→ **Dataset content**:
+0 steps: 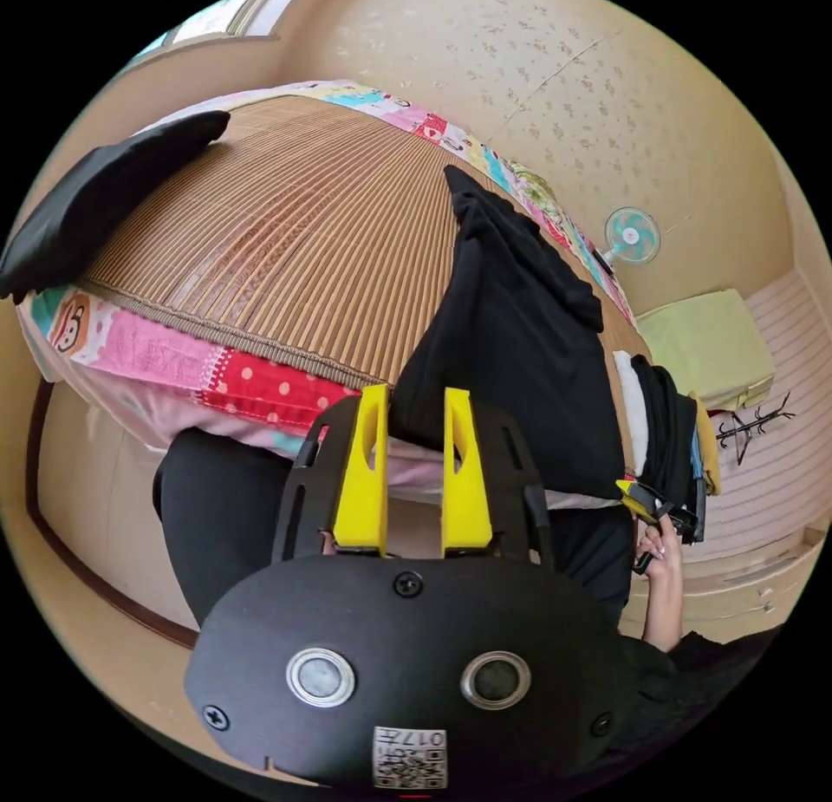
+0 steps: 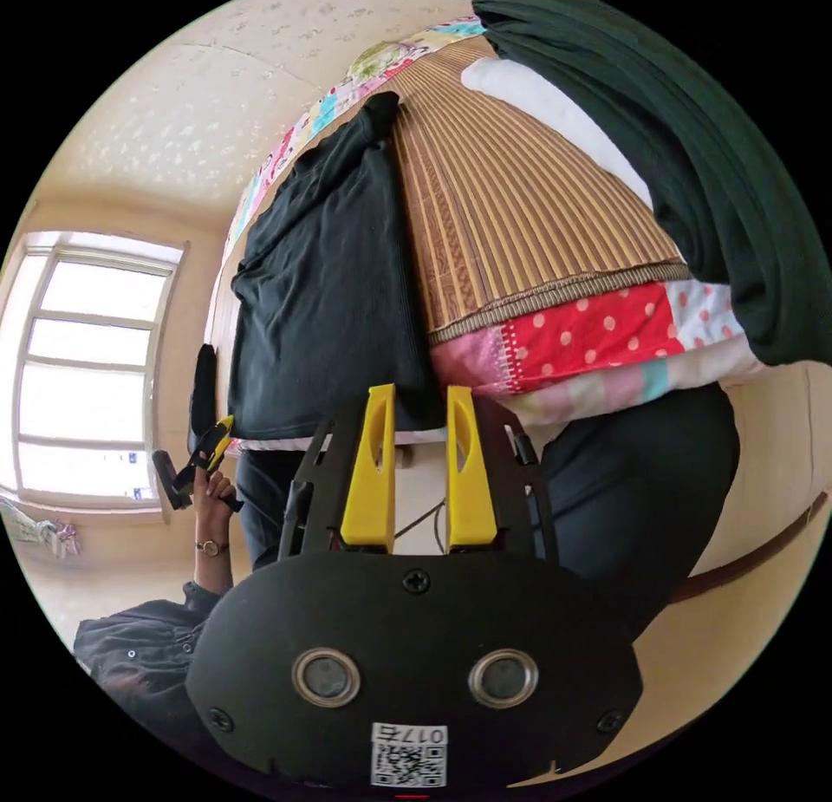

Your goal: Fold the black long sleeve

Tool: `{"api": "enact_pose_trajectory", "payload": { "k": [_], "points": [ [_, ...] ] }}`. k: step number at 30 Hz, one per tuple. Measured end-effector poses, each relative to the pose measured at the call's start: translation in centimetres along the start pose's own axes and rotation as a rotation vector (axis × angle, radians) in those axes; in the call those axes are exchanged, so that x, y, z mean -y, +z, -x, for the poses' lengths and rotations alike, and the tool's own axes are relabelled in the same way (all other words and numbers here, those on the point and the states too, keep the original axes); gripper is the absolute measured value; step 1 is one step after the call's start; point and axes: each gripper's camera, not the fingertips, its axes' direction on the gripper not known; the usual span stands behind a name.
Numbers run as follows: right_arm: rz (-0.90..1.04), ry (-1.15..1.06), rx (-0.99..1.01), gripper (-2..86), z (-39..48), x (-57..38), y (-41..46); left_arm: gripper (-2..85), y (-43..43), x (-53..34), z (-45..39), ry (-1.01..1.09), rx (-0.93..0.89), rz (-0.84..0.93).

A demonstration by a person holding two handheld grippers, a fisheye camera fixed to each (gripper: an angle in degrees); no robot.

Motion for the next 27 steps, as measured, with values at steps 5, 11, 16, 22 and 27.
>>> {"api": "enact_pose_trajectory", "payload": {
  "k": [5,11,16,22,27],
  "points": [
    [-0.157,-0.183,0.363,3.5,1.2,-4.1,-9.2,4.5,-6.0,-1.5,2.4,-0.007,-0.423,-0.067],
    [-0.334,-0.216,0.662,3.1,2.2,-6.4,-18.8,4.6,-16.0,-0.9,4.2,-0.054,-0.744,-0.223],
    [-0.416,-0.123,0.451,3.8,4.4,6.0,-18.2,6.0,-13.1,11.0,1.7,-0.071,-0.802,-0.14],
    [-0.375,-0.211,0.525,7.1,7.3,13.2,-13.5,15.9,-8.8,20.2,0.6,-0.04,-0.568,-0.172],
    [-0.413,-0.351,0.09,3.3,9.7,5.6,-6.2,18.7,-7.2,13.8,2.9,0.016,-0.324,-0.143]
  ]
}}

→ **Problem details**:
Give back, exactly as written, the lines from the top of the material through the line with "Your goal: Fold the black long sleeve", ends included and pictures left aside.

→ **Reply to the task**:
+0 steps: 
+0 steps: 

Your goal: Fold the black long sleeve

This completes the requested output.